** Work instructions **
Below are the entries. Transcribe exactly the lines from the one with "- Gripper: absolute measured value" through the one with "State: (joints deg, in", ends included, and leave out all others.

** Records for this exercise **
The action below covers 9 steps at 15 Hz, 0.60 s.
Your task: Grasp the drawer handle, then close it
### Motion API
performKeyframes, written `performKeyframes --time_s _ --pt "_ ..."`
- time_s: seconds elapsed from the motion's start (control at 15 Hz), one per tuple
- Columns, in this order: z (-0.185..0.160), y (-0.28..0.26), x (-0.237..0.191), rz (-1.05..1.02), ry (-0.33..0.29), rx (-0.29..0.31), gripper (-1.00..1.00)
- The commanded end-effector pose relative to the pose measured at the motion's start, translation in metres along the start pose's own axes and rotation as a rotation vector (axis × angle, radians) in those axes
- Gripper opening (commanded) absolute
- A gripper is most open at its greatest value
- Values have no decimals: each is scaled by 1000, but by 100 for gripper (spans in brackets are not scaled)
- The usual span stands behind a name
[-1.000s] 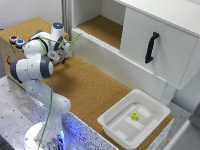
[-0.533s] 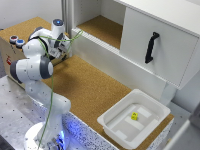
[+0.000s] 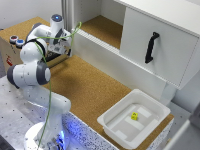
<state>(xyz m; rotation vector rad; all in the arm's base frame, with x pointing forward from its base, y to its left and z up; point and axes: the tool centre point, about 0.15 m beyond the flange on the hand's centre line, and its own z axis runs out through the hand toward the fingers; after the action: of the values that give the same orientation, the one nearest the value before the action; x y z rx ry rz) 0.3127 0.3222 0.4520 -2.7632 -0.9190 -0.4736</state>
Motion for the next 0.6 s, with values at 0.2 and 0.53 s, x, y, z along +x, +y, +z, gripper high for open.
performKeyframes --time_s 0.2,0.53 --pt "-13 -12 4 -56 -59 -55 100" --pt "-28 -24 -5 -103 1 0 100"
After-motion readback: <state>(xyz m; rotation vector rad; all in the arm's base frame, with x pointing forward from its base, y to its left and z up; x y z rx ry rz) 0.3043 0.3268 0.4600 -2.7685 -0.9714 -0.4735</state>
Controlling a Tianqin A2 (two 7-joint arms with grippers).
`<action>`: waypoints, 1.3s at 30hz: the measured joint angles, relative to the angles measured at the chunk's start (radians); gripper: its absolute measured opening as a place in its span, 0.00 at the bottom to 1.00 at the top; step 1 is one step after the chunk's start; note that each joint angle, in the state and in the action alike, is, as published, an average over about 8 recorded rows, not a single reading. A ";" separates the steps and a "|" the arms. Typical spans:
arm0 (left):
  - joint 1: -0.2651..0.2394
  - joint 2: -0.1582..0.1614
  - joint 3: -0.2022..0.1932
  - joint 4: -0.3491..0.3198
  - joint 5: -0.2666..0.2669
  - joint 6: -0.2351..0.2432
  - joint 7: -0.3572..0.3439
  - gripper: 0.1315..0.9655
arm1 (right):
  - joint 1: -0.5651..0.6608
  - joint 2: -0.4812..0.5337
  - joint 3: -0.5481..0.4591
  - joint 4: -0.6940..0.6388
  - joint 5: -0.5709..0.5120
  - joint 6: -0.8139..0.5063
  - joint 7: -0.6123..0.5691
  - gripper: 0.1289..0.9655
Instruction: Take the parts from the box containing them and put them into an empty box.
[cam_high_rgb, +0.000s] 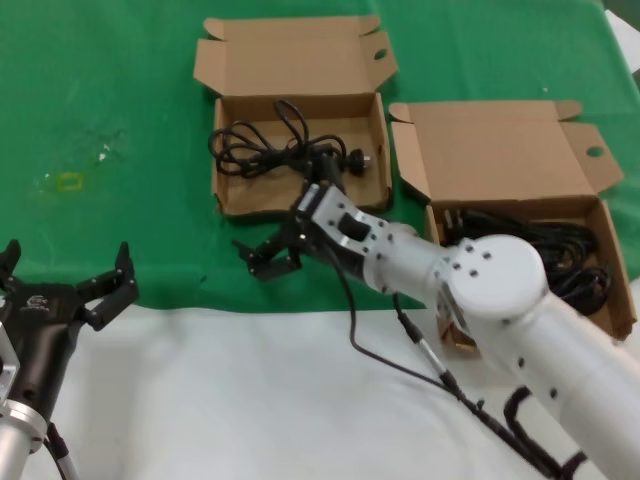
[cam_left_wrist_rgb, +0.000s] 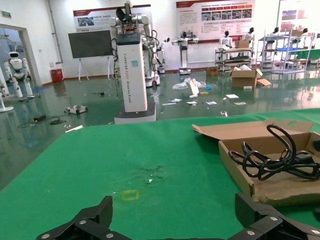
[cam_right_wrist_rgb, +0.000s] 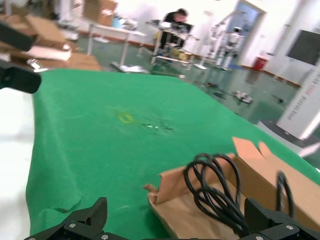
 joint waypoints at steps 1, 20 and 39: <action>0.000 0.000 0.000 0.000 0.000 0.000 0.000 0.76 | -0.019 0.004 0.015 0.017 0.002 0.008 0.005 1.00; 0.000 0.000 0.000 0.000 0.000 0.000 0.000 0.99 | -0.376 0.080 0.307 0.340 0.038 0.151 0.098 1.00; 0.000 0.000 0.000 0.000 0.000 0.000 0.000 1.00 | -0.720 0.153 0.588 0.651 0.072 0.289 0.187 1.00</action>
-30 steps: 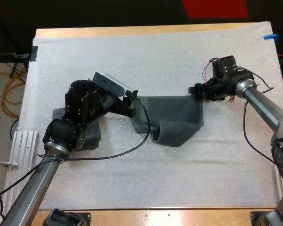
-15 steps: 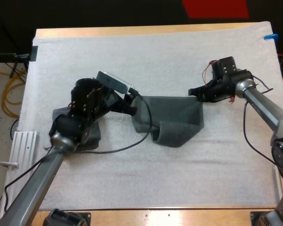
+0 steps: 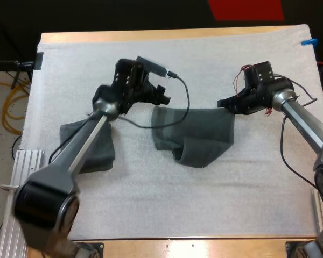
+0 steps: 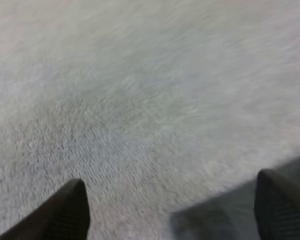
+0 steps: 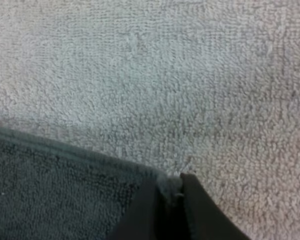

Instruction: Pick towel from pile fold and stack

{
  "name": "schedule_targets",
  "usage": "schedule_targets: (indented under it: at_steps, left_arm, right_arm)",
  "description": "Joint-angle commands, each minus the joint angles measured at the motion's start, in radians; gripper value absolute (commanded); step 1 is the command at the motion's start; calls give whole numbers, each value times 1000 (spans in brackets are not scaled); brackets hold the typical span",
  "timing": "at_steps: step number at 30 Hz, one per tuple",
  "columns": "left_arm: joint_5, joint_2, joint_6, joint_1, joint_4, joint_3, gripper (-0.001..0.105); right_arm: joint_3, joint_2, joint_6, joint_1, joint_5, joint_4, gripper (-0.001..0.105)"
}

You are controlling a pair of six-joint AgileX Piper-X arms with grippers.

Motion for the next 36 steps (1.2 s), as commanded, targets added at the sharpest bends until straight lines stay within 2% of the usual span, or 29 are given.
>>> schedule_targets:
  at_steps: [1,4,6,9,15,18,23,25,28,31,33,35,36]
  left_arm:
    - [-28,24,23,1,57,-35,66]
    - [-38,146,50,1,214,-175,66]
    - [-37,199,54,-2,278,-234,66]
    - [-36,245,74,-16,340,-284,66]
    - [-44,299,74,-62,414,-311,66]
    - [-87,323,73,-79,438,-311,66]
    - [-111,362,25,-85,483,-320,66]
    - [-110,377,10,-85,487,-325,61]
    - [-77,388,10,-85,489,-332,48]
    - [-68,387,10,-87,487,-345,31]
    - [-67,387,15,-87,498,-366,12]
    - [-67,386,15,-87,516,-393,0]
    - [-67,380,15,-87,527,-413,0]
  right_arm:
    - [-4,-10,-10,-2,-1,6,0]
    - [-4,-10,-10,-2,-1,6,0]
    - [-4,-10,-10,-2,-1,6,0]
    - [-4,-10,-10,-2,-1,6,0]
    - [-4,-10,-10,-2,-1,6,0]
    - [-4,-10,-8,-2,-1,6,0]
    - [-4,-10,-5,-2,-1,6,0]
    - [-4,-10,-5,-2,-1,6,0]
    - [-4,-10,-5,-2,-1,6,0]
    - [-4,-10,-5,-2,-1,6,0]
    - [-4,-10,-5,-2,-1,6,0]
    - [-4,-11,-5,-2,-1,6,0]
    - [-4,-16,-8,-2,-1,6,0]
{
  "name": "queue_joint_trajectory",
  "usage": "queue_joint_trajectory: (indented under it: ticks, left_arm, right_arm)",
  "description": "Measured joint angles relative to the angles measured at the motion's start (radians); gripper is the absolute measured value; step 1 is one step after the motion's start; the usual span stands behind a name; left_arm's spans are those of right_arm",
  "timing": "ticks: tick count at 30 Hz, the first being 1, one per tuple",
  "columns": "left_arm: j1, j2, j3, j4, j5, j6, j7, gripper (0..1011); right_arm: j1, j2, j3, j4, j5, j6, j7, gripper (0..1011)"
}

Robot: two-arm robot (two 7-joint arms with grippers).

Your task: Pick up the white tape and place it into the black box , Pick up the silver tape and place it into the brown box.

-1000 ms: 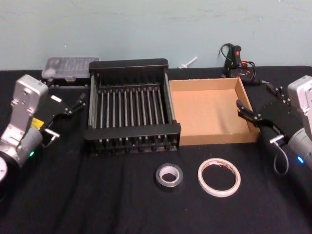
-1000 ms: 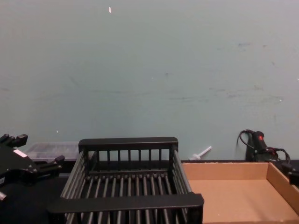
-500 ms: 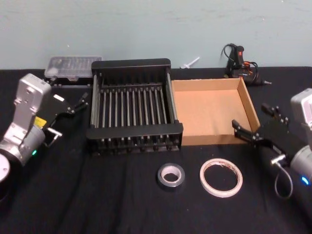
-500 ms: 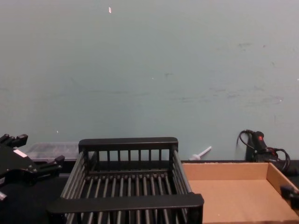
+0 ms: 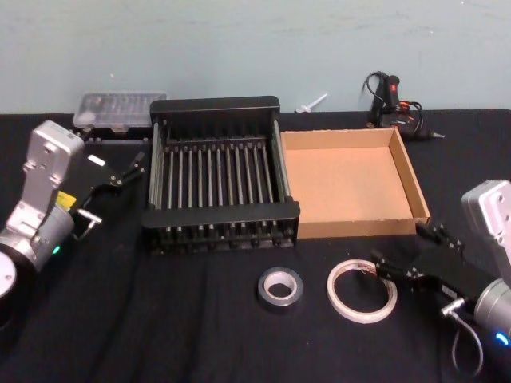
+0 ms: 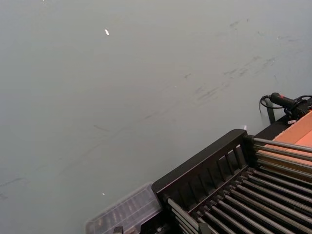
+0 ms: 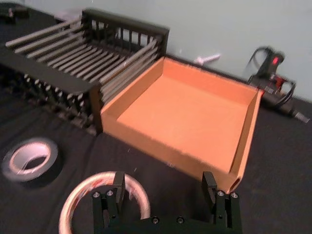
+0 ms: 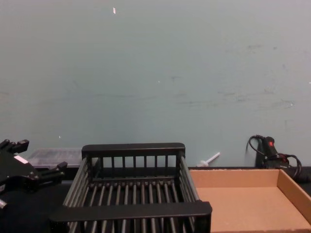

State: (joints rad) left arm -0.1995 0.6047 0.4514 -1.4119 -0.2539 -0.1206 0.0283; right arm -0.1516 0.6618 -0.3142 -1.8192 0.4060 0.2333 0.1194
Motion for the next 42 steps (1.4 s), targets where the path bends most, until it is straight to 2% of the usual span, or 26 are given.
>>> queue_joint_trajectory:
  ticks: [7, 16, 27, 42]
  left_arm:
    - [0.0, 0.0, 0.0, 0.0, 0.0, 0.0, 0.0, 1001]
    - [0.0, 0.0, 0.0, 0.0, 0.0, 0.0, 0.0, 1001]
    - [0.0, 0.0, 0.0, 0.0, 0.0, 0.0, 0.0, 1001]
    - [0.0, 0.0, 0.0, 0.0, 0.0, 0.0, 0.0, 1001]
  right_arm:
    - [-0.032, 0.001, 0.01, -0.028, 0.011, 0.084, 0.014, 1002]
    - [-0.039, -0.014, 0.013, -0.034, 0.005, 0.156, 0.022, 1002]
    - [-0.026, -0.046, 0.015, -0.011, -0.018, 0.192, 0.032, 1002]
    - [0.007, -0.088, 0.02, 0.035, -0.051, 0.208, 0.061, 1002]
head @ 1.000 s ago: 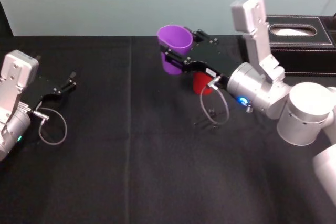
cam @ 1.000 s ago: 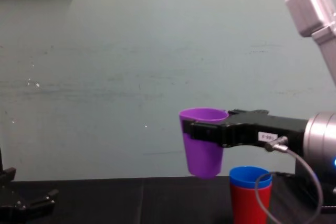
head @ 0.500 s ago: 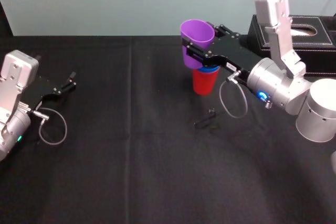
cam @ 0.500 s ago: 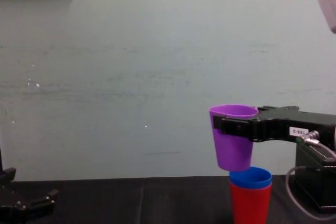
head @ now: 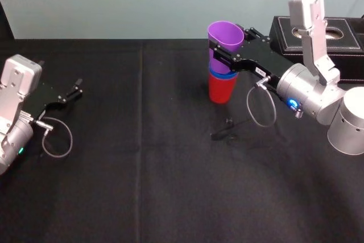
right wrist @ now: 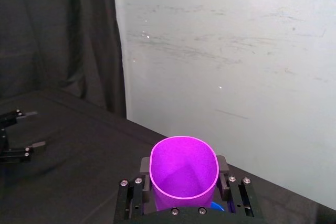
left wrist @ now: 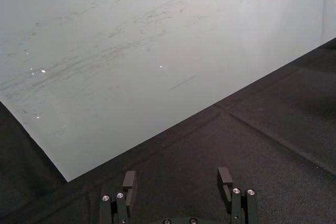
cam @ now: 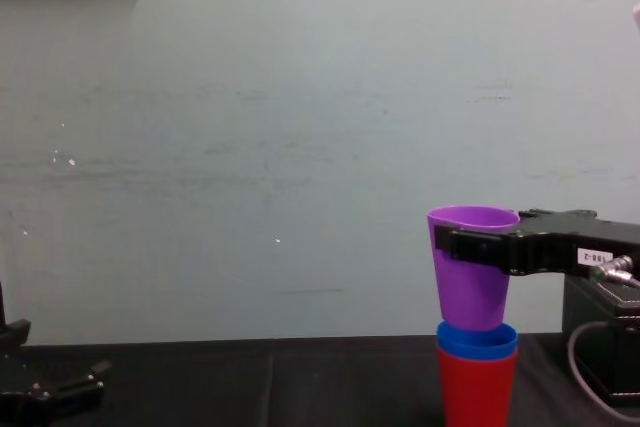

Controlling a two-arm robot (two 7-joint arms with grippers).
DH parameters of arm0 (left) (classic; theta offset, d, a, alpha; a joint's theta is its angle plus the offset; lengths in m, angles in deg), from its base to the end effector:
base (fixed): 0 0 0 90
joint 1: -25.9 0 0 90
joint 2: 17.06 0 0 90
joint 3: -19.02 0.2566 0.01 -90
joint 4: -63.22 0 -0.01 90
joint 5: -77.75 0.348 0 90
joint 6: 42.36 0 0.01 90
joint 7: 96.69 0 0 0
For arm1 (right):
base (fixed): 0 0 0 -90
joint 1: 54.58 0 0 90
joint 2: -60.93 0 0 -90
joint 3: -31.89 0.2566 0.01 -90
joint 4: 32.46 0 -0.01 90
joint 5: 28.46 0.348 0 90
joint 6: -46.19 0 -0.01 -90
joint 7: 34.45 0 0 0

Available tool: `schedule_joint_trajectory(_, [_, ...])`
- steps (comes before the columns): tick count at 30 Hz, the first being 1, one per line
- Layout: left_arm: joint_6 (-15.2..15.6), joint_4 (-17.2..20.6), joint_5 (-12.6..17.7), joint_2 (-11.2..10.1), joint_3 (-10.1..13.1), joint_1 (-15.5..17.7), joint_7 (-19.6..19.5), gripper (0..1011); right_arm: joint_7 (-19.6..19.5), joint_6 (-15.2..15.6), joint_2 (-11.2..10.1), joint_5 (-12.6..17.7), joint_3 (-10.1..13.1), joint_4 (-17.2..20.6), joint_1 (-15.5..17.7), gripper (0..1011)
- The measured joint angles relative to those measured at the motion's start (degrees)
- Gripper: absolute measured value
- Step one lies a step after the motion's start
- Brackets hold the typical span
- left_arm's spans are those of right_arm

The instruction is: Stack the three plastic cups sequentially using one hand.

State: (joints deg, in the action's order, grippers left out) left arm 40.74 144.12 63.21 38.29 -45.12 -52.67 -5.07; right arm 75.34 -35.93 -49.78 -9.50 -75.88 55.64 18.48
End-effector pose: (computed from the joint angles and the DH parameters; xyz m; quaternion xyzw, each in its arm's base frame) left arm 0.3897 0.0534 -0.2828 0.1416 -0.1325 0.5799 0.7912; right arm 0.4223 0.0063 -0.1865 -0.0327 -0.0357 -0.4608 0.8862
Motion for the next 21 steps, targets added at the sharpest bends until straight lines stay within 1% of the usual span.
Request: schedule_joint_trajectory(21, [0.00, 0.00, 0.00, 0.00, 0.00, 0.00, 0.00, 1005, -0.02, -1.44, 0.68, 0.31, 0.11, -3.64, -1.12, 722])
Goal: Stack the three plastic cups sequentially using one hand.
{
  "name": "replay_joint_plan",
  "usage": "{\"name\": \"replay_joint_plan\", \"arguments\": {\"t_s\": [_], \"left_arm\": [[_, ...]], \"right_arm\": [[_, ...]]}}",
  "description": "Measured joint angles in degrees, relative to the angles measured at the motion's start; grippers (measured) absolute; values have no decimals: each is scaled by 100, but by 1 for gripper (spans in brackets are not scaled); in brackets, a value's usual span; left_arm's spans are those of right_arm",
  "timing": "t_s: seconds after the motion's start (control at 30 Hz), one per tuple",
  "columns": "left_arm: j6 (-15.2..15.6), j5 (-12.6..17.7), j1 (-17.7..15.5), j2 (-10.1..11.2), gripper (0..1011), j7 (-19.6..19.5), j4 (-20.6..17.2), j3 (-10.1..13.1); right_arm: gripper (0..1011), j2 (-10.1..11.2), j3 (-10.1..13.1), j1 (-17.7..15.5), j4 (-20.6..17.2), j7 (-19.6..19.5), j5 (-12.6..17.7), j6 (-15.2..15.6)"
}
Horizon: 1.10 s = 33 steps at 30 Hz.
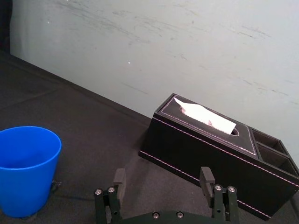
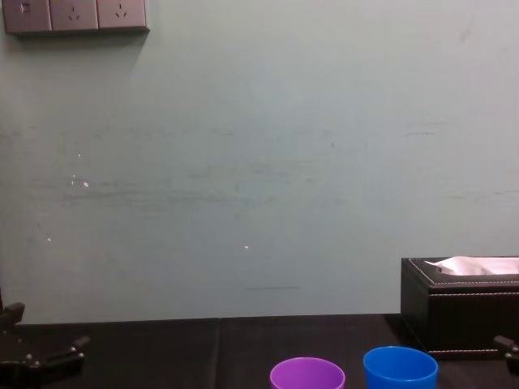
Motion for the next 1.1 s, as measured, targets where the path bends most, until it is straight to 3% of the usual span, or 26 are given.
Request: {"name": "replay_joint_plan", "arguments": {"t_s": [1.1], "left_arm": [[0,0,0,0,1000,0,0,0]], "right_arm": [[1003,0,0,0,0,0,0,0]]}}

** Response to the task **
- Gripper: absolute measured value
- Step one lies a step after the motion's start
- Brackets hold the typical span
- left_arm's spans are those of right_arm

The instruction is: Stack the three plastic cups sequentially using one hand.

State: (joints deg, in the action's order, grippers left out) left arm 40.74 144.12 63.21 38.29 -45.12 -52.67 -5.07; right arm 75.34 -35.93 -49.78 -9.50 -75.88 55.64 18.48

Nothing else remains to be done for this exercise.